» Task item
Nothing but an exact copy of the records is expected here.

» Source records
------------------------------------------------------------

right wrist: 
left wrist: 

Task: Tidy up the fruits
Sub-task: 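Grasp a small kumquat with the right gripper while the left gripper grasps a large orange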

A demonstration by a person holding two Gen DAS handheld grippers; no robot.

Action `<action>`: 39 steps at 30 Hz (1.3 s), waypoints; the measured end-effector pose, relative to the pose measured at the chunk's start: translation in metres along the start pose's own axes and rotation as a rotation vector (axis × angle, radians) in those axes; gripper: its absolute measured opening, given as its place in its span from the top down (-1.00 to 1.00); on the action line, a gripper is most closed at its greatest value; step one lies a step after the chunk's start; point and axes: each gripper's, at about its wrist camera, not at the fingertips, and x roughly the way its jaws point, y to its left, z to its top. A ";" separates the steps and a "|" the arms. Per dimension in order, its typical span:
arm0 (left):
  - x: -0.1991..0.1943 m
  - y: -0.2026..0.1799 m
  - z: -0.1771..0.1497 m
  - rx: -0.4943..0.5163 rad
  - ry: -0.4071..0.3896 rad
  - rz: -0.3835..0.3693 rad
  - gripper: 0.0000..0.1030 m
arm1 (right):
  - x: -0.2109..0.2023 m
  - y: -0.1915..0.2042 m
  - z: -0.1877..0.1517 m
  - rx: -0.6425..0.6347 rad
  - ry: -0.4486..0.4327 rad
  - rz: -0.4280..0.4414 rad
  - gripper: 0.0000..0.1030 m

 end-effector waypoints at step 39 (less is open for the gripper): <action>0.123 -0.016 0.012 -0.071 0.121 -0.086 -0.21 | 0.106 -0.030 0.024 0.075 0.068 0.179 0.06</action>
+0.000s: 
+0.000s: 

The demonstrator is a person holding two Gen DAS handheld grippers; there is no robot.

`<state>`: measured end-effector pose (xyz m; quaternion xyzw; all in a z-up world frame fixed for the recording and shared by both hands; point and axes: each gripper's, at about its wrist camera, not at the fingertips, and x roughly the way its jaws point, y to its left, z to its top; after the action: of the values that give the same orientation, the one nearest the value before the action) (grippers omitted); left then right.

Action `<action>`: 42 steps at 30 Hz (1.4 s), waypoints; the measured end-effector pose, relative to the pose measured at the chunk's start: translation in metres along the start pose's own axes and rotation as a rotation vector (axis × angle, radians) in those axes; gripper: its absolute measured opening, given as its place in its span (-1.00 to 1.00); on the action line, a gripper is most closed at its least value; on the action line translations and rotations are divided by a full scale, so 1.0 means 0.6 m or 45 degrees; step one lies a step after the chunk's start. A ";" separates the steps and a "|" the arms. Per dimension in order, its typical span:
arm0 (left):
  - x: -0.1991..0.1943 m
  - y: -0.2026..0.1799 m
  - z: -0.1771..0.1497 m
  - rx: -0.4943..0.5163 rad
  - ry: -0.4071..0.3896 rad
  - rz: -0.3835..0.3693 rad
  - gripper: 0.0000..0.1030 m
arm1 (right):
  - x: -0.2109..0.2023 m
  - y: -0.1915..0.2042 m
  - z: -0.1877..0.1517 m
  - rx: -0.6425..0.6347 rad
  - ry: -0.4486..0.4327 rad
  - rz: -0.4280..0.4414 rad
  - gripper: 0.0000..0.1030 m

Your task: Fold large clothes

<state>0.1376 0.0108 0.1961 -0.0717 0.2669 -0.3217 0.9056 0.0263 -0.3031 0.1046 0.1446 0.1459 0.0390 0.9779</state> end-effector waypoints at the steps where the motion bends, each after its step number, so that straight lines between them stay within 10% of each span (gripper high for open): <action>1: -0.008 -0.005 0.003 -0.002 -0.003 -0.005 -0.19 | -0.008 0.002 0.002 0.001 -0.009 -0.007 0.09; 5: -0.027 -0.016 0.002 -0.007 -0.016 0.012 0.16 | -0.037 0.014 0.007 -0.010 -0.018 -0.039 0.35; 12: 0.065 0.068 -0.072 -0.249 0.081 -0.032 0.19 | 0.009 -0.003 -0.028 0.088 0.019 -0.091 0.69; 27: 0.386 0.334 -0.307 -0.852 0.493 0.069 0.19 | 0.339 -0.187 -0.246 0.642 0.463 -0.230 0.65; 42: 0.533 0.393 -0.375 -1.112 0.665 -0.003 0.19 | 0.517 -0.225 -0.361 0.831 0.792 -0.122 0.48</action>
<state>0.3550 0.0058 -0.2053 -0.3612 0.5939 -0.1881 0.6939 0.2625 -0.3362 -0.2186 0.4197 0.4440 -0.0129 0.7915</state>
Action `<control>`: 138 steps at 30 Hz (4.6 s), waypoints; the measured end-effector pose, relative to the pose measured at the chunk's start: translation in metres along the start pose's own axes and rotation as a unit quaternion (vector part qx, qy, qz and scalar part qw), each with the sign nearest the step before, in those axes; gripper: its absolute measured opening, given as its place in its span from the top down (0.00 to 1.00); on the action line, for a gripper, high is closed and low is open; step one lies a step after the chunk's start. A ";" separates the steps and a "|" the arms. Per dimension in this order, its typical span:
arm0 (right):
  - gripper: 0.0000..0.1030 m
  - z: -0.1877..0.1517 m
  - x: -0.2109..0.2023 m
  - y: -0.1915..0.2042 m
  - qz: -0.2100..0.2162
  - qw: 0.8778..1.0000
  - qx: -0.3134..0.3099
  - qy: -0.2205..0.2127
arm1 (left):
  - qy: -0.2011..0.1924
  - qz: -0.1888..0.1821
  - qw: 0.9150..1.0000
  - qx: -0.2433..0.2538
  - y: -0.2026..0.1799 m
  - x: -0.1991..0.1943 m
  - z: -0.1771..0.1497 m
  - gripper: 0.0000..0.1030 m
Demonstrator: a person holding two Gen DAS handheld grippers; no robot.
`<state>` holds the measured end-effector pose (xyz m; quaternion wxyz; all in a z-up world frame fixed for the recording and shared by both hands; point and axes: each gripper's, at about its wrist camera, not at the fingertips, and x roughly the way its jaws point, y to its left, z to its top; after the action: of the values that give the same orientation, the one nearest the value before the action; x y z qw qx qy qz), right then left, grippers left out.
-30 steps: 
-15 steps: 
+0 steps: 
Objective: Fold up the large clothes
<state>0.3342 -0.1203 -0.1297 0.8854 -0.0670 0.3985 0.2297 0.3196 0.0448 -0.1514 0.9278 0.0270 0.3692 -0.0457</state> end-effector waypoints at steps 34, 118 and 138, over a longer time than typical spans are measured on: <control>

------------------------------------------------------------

» Answer to the exercise
right wrist: 
left wrist: 

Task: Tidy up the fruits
Sub-task: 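Grasp a small kumquat with the right gripper while the left gripper grasps a large orange
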
A demonstration by a person holding two Gen DAS handheld grippers; no robot.

Action `<action>`: 39 steps at 30 Hz (1.3 s), waypoints; the measured end-effector pose, relative to the pose measured at the chunk's start: translation in metres along the start pose's own axes and rotation as a rotation vector (axis × angle, radians) in those axes; gripper: its absolute measured opening, given as its place in its span from the top down (-1.00 to 1.00); on the action line, a gripper is most closed at its greatest value; step one lies a step after the chunk's start; point and axes: each gripper's, at about its wrist camera, not at the fingertips, and x roughly the way its jaws point, y to its left, z to its top. A ";" separates the steps and a "|" the arms. Per dimension in order, its typical span:
arm0 (left):
  - x: -0.1991..0.1943 m
  - y: -0.2026..0.1799 m
  - z: -0.1771..0.1497 m
  - rx: -0.4943..0.5163 rad
  - ry: -0.4071..0.3896 rad
  - rz: -0.3835..0.3693 rad
  - gripper: 0.0000..0.1030 m
arm1 (right):
  - x: -0.2109..0.2023 m
  - y: -0.1915..0.2042 m
  - z: -0.1877..0.1517 m
  - rx: -0.6425..0.6347 rad
  - ry: -0.4486..0.4327 rad
  - rz: -0.4280..0.4414 rad
  - gripper: 0.0000..0.1030 m

 end-effector waypoints at step 39 (less is open for the gripper): <action>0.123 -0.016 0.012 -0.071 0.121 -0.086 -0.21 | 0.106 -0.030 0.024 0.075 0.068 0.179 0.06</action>
+0.000s: 
+0.000s: 

The demonstrator is a person holding two Gen DAS handheld grippers; there is no robot.

`<state>`: measured end-effector pose (xyz m; quaternion xyzw; all in a z-up world frame fixed for the recording and shared by both hands; point and axes: each gripper's, at about its wrist camera, not at the fingertips, and x roughly the way its jaws point, y to its left, z to its top; after the action: of the values that give the same orientation, the one nearest the value before the action) (grippers omitted); left then right.

Action `<action>`: 42 steps at 30 Hz (1.4 s), waypoints; the measured end-effector pose, relative to the pose measured at the chunk's start: translation in metres along the start pose's own axes and rotation as a rotation vector (axis × angle, radians) in those axes; gripper: its absolute measured opening, given as its place in its span (-1.00 to 1.00); on the action line, a gripper is most closed at its least value; on the action line translations and rotations are divided by a full scale, so 1.0 means 0.6 m or 45 degrees; step one lies a step after the chunk's start. A ";" separates the steps and a "|" the arms. Per dimension in order, its typical span:
arm0 (left):
  - x: -0.1991..0.1943 m
  - y: -0.2026..0.1799 m
  - z: -0.1771..0.1497 m
  - rx: -0.4943..0.5163 rad
  - ry: -0.4071..0.3896 rad
  - rz: -0.3835..0.3693 rad
  - gripper: 0.0000..0.1030 m
arm1 (right):
  - x: -0.2109..0.2023 m
  - y: -0.1915..0.2042 m
  - z: -0.1877..0.1517 m
  - rx: -0.6425..0.6347 rad
  - ry: -0.4486..0.4327 rad
  - rz: -0.4280..0.4414 rad
  - gripper: 0.0000..0.1030 m

Your task: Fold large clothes

<state>0.1376 0.0108 0.1961 -0.0717 0.2669 -0.3217 0.9056 0.0263 -0.3031 0.1046 0.1446 0.1459 0.0390 0.9779</state> end-effector waypoints at the steps where the motion bends, each after its step number, so that straight lines between them stay within 10% of each span (gripper high for open): <action>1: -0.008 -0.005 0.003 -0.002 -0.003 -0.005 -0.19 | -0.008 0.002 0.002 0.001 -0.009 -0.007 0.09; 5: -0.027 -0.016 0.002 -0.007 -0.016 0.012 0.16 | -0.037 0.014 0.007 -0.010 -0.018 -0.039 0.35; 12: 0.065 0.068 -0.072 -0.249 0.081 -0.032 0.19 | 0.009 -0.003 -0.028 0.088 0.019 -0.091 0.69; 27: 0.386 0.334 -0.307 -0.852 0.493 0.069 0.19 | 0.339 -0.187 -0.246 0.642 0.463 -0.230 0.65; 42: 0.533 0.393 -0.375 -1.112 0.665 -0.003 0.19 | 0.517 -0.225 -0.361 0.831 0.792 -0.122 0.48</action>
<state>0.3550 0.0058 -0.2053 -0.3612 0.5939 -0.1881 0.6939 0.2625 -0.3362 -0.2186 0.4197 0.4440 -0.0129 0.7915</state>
Action `<control>`: 138 steps at 30 Hz (4.6 s), waypoints; the measured end-effector pose, relative to the pose measured at the chunk's start: translation in metres along the start pose's own axes and rotation as a unit quaternion (vector part qx, qy, qz and scalar part qw), each with the sign nearest the step before, in those axes; gripper: its absolute measured opening, given as its place in its span from the top down (0.00 to 1.00); on the action line, for a gripper, high is closed and low is open; step one lies a step after the chunk's start. A ";" separates the steps and a "|" the arms. Per dimension in this order, its typical span:
arm0 (right):
  - gripper: 0.0000..0.1030 m
  - z: -0.1877..0.1517 m
  - x: -0.2109..0.2023 m
  - y: -0.1915..0.2042 m
  - qz: -0.2100..0.2162
  - qw: 0.8778..1.0000
  - qx: -0.3134..0.3099
  - qy: -0.2205..0.2127
arm1 (left):
  - qy: -0.2011..0.1924
  - qz: -0.1888..0.1821
  - qw: 0.9150..1.0000
  - qx: -0.2433..0.2538
  - y: -0.2026..0.1799 m
  - x: -0.1991..0.1943 m
  - z: -0.1771..0.1497 m
  - gripper: 0.0000..0.1030 m
Demonstrator: a person holding two Gen DAS handheld grippers; no robot.
`<state>` holds the measured end-effector pose (xyz m; quaternion wxyz; all in a z-up world frame fixed for the recording and shared by both hands; point and axes: each gripper's, at about its wrist camera, not at the fingertips, and x roughly the way its jaws point, y to its left, z to its top; after the action: of the values that give the same orientation, the one nearest the value before the action; x y z qw qx qy qz), right then left, grippers left out.
-30 steps: 
-15 steps: 
+0 steps: 
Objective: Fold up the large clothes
<state>0.3342 -0.1203 -0.1297 0.8854 -0.0670 0.3985 0.2297 0.3196 0.0448 -0.1514 0.9278 0.0270 0.3692 -0.0457</state> end-effector waypoints at steps 34, 118 and 138, over a longer time than typical spans are measured on: <control>

The response to this exercise is complete.